- ABOUT THIS TASK
Report every line below that holds the word "storage".

Dataset excerpts:
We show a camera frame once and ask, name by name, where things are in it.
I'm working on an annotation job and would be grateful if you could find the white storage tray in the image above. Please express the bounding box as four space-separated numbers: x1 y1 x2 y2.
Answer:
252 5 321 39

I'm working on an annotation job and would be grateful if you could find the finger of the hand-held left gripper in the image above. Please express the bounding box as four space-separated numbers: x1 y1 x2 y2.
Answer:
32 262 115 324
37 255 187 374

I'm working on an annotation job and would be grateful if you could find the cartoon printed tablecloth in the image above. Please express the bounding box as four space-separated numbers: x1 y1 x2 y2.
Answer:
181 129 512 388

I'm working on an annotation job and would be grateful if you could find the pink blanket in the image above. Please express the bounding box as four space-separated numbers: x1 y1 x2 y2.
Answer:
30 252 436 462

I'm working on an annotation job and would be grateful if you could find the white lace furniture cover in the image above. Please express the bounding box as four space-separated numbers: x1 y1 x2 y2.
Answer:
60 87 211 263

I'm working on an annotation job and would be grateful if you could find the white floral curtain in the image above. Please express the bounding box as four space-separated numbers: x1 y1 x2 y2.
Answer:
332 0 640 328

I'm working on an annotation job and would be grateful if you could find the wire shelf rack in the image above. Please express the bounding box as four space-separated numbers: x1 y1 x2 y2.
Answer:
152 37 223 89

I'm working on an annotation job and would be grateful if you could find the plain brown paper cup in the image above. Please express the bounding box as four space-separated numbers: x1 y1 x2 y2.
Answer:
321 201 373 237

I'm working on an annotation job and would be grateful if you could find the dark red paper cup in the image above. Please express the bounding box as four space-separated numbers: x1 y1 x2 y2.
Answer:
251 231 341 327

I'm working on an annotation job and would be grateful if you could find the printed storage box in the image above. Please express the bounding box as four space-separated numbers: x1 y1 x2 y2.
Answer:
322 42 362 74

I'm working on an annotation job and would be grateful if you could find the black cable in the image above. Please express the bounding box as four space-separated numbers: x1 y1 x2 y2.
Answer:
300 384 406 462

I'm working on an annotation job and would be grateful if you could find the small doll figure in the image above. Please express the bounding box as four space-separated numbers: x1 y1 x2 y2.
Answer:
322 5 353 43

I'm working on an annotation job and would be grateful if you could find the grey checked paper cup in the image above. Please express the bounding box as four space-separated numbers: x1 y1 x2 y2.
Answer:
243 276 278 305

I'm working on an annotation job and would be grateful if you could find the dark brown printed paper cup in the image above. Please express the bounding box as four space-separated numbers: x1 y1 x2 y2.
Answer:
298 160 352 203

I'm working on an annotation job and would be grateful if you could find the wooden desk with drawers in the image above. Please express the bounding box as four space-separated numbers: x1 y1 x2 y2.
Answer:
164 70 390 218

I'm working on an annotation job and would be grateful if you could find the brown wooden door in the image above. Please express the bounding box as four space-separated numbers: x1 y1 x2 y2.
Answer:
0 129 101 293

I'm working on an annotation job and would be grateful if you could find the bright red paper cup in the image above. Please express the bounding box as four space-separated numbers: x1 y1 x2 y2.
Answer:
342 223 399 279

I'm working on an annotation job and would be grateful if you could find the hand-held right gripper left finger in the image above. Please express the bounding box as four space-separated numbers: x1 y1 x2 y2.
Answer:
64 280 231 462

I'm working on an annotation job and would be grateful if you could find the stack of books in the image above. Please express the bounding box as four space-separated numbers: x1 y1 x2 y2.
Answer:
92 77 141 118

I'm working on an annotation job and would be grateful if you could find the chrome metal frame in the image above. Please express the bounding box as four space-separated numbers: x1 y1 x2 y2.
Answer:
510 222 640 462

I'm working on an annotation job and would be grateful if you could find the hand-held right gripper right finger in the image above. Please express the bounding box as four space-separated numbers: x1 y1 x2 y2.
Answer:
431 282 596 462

- EXERCISE RESULT
I'm working on an annotation job and would be grateful if you could find the white storage tray in the image above. Please express the bounding box as four space-separated numbers: x1 y1 x2 y2.
I'm working on an annotation job and would be grateful if you could find the printed storage box in the image above. Please express the bounding box as four space-separated numbers: x1 y1 x2 y2.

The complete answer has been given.